- **Your task**:
Drop every picture. Then return, exactly, the lines from the beginning of the listing below through the one containing "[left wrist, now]".

== Task inputs

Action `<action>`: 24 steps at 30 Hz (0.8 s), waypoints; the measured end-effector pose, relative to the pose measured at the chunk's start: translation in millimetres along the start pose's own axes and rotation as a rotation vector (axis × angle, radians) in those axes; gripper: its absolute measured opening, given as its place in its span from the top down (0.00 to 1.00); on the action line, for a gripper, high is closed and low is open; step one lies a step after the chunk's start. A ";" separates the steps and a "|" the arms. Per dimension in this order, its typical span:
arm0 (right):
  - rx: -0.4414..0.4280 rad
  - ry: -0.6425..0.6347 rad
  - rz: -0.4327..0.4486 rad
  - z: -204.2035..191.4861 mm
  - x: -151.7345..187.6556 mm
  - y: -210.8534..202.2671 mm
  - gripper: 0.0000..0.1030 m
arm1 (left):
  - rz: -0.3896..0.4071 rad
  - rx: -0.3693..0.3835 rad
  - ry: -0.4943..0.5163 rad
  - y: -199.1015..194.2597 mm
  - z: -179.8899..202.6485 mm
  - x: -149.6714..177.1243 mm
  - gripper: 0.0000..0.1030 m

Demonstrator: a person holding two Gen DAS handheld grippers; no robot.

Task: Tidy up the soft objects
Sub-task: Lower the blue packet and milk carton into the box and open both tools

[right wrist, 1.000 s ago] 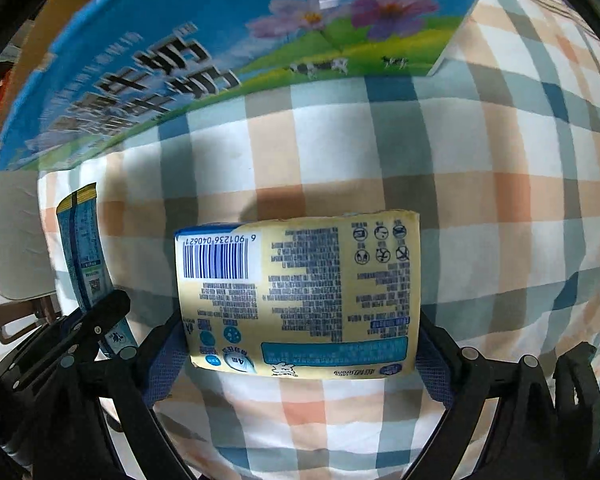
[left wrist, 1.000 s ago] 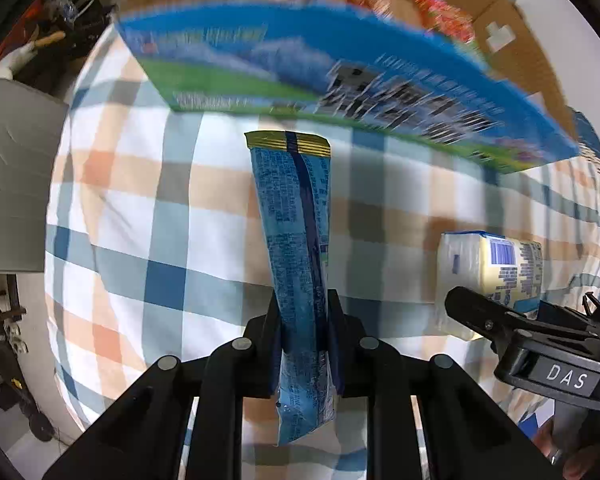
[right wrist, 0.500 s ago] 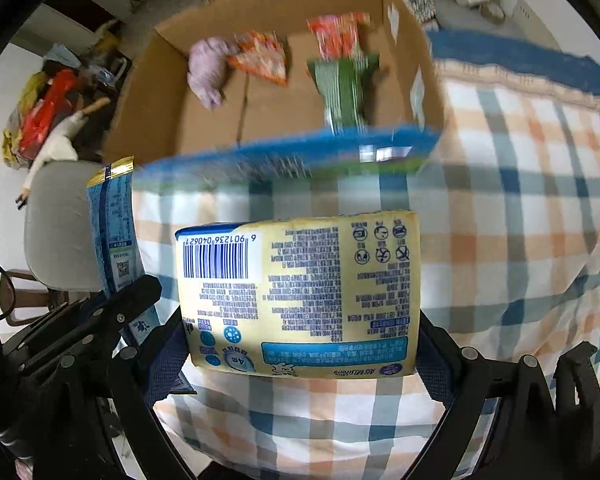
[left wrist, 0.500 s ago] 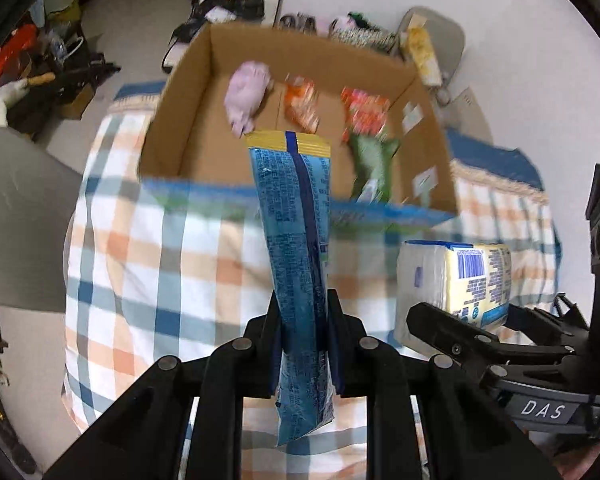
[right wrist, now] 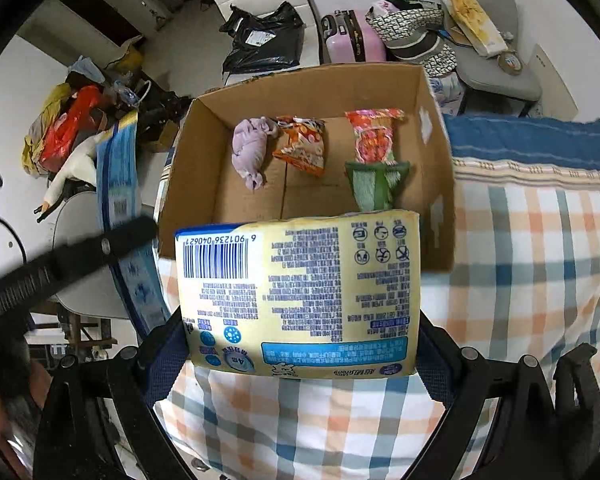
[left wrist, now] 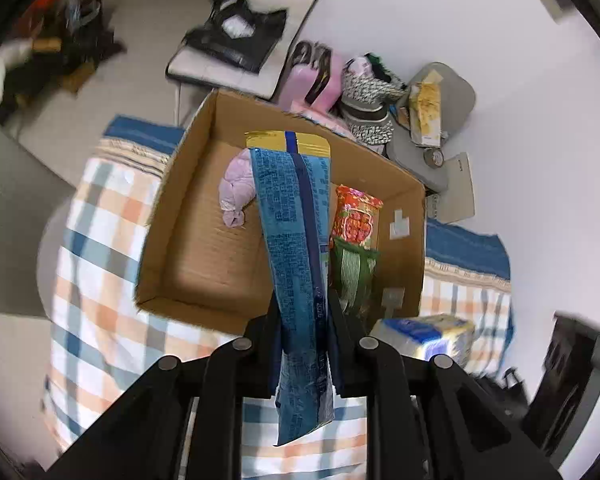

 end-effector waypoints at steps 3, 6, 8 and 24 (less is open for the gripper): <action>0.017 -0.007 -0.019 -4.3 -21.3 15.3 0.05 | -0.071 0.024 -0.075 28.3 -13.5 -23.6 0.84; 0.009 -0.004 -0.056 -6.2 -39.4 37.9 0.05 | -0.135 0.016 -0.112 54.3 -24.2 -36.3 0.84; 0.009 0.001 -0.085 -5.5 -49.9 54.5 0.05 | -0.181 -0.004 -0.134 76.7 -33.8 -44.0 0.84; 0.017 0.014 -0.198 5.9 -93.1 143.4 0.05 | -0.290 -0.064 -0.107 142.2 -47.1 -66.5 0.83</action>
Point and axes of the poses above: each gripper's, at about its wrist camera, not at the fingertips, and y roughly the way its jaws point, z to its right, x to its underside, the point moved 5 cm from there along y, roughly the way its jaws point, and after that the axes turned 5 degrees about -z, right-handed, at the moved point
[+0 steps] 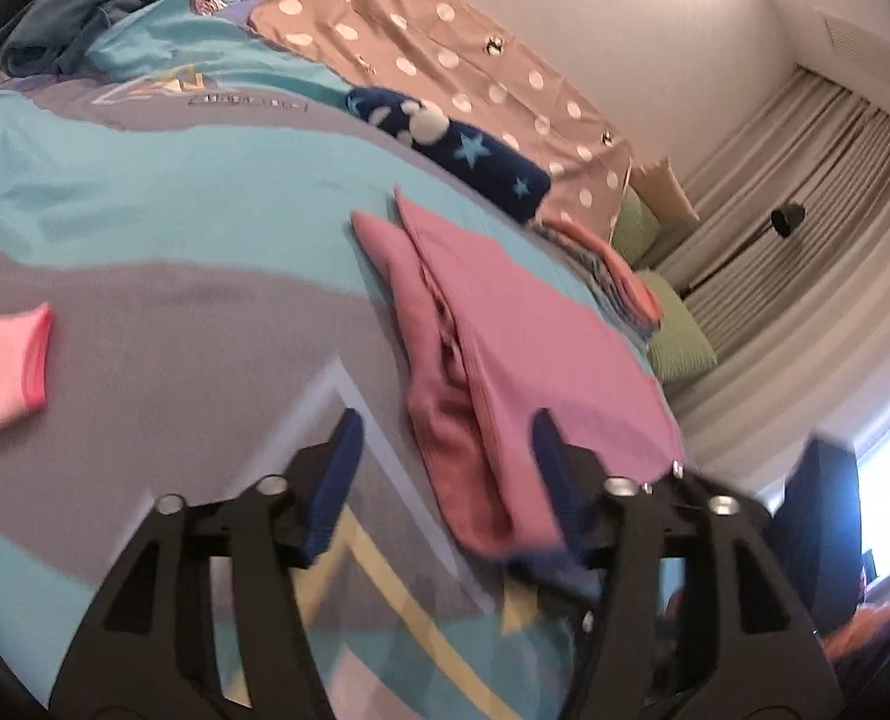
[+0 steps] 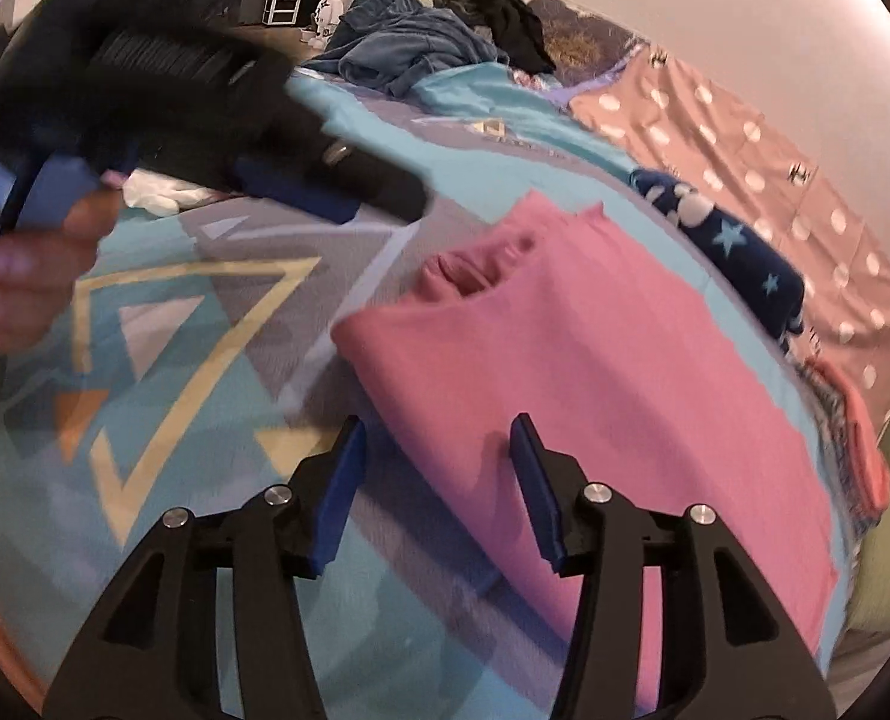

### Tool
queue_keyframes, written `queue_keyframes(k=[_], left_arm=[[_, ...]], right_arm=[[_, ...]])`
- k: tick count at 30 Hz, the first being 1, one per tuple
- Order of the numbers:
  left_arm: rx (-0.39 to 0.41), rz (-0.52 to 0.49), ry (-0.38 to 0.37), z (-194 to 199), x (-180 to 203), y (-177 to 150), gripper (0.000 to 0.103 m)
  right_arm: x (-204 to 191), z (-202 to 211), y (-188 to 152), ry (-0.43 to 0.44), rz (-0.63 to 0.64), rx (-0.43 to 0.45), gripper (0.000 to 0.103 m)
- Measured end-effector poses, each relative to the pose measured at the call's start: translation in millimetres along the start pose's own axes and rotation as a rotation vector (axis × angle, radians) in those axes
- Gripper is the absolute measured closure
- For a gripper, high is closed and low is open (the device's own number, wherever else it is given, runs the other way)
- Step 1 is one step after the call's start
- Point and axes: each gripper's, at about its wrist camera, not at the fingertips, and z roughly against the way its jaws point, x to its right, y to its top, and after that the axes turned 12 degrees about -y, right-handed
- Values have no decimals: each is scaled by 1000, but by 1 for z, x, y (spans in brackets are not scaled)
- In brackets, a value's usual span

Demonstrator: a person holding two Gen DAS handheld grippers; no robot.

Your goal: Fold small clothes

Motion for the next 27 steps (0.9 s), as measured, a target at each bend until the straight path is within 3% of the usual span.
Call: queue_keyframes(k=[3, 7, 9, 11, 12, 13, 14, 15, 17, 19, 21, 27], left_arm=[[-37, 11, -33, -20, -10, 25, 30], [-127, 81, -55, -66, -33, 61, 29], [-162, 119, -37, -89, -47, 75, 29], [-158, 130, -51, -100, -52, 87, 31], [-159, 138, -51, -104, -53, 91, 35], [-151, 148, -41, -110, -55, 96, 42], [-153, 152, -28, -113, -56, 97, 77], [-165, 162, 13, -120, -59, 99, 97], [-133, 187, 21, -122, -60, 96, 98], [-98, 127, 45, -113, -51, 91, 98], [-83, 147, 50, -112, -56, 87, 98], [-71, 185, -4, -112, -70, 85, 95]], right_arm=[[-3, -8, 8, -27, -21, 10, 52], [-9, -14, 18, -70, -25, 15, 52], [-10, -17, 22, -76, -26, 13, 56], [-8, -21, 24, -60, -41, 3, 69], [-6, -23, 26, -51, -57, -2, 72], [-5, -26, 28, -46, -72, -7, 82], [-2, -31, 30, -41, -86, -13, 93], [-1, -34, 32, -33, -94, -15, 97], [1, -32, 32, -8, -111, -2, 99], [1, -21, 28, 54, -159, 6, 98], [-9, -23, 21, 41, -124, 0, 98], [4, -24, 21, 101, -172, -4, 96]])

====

- **Expected answer**:
Action `<action>`: 24 steps at 30 Hz (0.8 s), waypoints; the measured end-effector pose, relative to the pose measured at the chunk's start: translation in millimetres along the start pose's own axes and rotation as a rotation vector (axis × angle, radians) in those axes; gripper: its absolute measured opening, given as its place in its span from the top down (0.00 to 1.00); on the action line, for a gripper, high is closed and low is open; step one lies a step after the chunk's start. A ";" separates the steps and a "|" the arms. Per dimension in this order, its typical span:
arm0 (right):
  - rx: -0.4414..0.4280 rad
  - ry: -0.6425..0.6347 rad
  - rz: -0.4327..0.4486 rad
  - z: -204.2035..191.4861 mm
  - x: -151.7345..187.6556 mm
  - y: -210.8534..202.2671 mm
  - gripper: 0.0000..0.1030 m
arm1 (left):
  - rz: -0.3896..0.4071 rad
  - rx: -0.3693..0.3835 rad
  - ry: -0.4943..0.5163 rad
  - y: -199.1015..194.2597 mm
  - z: -179.8899..202.6485 mm
  - x: -149.6714..177.1243 mm
  - gripper: 0.0000..0.1030 m

Demonstrator: a person holding two Gen DAS handheld grippers; no robot.

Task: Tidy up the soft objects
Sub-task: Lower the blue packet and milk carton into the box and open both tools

[right wrist, 1.000 s ago] 
[left wrist, 1.000 s ago] 
[right wrist, 0.500 s ago] 
[left wrist, 0.500 s ago] 
[right wrist, now] 
[left wrist, now] 

This answer requires no further additions.